-- Opening Marker --

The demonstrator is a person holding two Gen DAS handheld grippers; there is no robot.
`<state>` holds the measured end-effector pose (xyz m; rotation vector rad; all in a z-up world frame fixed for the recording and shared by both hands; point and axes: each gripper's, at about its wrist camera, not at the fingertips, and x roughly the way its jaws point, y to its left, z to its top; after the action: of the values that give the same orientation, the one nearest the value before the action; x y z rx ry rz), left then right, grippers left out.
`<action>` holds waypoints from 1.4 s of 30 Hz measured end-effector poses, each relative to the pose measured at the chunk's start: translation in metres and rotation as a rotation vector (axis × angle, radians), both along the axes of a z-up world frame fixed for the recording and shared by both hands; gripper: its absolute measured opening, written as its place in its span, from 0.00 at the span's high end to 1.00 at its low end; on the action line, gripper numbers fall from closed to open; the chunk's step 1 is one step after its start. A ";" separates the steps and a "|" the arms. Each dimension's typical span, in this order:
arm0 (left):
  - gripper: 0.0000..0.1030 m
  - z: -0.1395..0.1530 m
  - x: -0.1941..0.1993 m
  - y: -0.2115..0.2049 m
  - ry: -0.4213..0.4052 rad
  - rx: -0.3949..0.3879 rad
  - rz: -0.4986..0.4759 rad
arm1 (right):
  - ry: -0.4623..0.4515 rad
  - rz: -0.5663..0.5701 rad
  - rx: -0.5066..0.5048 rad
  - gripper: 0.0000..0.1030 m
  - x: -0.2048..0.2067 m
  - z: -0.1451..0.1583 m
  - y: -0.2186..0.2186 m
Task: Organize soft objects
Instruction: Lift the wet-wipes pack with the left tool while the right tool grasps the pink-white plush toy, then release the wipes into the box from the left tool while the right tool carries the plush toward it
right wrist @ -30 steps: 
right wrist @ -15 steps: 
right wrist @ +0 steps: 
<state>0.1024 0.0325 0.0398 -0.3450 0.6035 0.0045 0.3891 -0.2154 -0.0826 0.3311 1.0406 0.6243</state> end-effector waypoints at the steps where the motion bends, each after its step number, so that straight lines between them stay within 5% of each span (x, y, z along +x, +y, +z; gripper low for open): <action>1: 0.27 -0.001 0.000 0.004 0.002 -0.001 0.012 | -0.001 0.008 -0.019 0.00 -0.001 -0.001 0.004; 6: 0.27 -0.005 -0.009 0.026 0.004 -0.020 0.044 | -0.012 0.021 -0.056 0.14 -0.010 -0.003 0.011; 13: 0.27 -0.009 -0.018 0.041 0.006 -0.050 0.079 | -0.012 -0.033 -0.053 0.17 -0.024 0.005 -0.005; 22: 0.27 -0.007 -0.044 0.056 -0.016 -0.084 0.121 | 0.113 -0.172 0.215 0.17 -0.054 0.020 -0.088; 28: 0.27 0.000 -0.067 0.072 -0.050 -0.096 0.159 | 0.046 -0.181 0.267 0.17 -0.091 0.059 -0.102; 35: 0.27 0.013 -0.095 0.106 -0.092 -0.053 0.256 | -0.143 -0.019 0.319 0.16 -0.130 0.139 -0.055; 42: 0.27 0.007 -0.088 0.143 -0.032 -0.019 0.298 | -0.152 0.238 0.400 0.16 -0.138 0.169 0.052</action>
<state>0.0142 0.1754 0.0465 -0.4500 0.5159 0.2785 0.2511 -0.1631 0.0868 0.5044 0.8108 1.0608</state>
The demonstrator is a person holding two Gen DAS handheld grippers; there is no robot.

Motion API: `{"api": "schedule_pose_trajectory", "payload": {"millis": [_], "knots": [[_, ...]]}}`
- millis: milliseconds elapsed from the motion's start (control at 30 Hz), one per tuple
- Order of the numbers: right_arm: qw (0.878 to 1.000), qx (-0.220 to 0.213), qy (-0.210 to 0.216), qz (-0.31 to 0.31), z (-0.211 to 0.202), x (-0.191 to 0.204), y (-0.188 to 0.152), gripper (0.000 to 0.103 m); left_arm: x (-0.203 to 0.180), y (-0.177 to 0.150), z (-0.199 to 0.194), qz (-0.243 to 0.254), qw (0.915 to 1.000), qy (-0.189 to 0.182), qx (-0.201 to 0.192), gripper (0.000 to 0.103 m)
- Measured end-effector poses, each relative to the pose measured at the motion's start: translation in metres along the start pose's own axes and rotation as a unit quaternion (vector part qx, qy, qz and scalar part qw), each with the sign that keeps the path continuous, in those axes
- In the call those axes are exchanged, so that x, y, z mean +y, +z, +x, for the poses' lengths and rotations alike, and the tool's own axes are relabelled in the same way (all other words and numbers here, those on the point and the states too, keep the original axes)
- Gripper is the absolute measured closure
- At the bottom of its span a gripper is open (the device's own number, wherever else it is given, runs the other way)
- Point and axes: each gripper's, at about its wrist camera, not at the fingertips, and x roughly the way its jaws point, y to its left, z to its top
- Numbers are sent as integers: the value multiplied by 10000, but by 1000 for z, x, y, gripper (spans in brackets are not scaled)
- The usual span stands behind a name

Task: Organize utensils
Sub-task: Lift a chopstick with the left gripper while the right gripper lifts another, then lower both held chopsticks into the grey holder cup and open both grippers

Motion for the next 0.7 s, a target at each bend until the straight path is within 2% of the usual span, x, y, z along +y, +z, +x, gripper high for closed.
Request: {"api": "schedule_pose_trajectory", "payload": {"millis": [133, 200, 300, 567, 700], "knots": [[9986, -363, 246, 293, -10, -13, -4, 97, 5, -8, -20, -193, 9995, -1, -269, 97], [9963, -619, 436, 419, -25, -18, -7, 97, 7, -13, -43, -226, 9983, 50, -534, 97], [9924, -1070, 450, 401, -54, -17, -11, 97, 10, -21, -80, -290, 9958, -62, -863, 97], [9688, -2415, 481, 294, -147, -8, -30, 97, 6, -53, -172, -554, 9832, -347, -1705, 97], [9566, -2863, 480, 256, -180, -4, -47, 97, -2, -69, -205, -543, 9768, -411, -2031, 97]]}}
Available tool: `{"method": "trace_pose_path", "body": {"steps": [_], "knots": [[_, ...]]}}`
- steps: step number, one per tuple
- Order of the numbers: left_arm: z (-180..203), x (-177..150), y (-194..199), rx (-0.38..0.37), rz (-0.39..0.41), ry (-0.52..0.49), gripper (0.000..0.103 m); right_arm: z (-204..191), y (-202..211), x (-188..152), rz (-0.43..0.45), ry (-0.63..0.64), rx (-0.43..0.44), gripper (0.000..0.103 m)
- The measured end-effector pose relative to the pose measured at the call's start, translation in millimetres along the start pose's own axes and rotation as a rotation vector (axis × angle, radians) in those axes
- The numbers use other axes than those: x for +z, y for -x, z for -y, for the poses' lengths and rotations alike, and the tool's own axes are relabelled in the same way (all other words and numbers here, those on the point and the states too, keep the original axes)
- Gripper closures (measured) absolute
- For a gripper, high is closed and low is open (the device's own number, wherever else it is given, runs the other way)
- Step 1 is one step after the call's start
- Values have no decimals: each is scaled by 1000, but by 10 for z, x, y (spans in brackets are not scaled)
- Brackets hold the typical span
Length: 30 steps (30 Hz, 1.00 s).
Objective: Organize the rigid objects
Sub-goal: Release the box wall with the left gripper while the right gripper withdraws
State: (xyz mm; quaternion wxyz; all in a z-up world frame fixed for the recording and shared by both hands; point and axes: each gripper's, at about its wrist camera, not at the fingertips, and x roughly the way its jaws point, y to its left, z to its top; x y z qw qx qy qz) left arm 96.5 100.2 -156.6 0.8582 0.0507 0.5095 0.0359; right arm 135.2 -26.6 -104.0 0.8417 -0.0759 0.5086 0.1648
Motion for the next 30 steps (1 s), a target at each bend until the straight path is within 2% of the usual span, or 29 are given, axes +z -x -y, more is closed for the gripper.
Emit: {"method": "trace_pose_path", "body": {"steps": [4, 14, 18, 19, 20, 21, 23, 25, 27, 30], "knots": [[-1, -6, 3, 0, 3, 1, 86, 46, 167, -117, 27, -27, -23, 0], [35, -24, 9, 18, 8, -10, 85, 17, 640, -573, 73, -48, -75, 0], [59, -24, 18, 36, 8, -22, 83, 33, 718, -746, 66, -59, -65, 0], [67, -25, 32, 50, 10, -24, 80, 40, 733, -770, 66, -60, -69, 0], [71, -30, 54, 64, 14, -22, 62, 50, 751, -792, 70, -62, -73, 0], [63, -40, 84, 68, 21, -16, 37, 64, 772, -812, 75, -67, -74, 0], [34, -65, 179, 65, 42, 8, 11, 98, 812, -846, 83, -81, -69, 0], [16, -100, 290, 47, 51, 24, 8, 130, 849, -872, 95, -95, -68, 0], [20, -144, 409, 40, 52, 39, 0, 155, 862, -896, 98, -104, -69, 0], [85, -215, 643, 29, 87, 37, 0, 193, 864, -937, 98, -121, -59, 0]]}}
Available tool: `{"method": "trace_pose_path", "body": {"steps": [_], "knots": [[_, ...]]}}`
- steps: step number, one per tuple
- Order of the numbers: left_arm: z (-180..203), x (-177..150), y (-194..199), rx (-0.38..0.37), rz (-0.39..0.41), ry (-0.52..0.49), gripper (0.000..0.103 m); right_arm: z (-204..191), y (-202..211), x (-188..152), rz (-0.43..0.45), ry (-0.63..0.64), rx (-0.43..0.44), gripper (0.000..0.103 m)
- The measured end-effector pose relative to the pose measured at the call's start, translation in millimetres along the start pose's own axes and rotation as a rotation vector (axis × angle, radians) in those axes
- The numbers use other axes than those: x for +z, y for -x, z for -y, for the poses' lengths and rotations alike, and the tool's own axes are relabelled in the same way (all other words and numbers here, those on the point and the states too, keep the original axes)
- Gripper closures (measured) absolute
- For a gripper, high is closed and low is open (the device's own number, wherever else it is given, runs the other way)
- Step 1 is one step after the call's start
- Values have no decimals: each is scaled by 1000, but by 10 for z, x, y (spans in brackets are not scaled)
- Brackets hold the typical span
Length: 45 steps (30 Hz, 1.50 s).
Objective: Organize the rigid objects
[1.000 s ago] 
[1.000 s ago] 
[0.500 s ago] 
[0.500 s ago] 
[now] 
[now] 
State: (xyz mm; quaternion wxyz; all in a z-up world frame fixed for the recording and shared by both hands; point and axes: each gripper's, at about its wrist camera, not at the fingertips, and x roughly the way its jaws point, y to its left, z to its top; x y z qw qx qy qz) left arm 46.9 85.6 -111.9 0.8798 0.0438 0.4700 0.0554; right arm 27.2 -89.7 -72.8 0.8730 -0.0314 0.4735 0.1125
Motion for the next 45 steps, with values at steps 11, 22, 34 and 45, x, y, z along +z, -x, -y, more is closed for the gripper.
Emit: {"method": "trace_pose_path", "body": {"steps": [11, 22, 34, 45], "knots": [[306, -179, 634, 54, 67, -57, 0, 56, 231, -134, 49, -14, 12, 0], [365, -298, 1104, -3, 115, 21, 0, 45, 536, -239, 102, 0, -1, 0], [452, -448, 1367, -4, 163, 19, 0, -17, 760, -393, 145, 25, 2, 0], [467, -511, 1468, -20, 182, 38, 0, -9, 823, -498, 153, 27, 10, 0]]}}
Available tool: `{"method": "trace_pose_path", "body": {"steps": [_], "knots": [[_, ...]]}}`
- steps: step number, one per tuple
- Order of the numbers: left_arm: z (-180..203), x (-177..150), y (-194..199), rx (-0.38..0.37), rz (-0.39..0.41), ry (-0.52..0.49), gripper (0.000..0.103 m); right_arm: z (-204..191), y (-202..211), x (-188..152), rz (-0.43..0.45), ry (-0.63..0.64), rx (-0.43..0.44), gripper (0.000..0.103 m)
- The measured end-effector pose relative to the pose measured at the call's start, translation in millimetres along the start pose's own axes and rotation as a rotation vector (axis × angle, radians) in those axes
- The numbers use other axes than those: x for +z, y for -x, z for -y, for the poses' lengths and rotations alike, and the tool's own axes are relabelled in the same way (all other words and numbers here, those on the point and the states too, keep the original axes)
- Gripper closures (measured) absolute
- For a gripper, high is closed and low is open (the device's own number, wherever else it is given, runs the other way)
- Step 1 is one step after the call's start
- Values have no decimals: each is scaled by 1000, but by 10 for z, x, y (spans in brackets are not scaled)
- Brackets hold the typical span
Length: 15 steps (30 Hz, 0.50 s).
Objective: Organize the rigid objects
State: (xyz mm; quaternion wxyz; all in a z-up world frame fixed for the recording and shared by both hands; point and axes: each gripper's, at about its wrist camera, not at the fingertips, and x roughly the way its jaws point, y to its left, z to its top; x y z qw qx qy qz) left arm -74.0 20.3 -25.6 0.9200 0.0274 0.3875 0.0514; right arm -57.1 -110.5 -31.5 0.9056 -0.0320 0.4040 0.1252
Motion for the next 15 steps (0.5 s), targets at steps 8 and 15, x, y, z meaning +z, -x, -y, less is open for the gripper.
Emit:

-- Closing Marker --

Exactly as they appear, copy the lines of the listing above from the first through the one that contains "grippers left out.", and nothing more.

The demonstrator is a person holding two Gen DAS handheld grippers; there is no robot.
`<state>` holds the measured end-effector pose (xyz m; rotation vector rad; all in a z-up world frame fixed for the recording and shared by both hands; point and axes: each gripper's, at about its wrist camera, not at the fingertips, and x roughly the way its jaws point, y to its left, z to its top; after the action: of the values that give the same orientation, the one nearest the value before the action; x y z rx ry rz), left then right, grippers left out.

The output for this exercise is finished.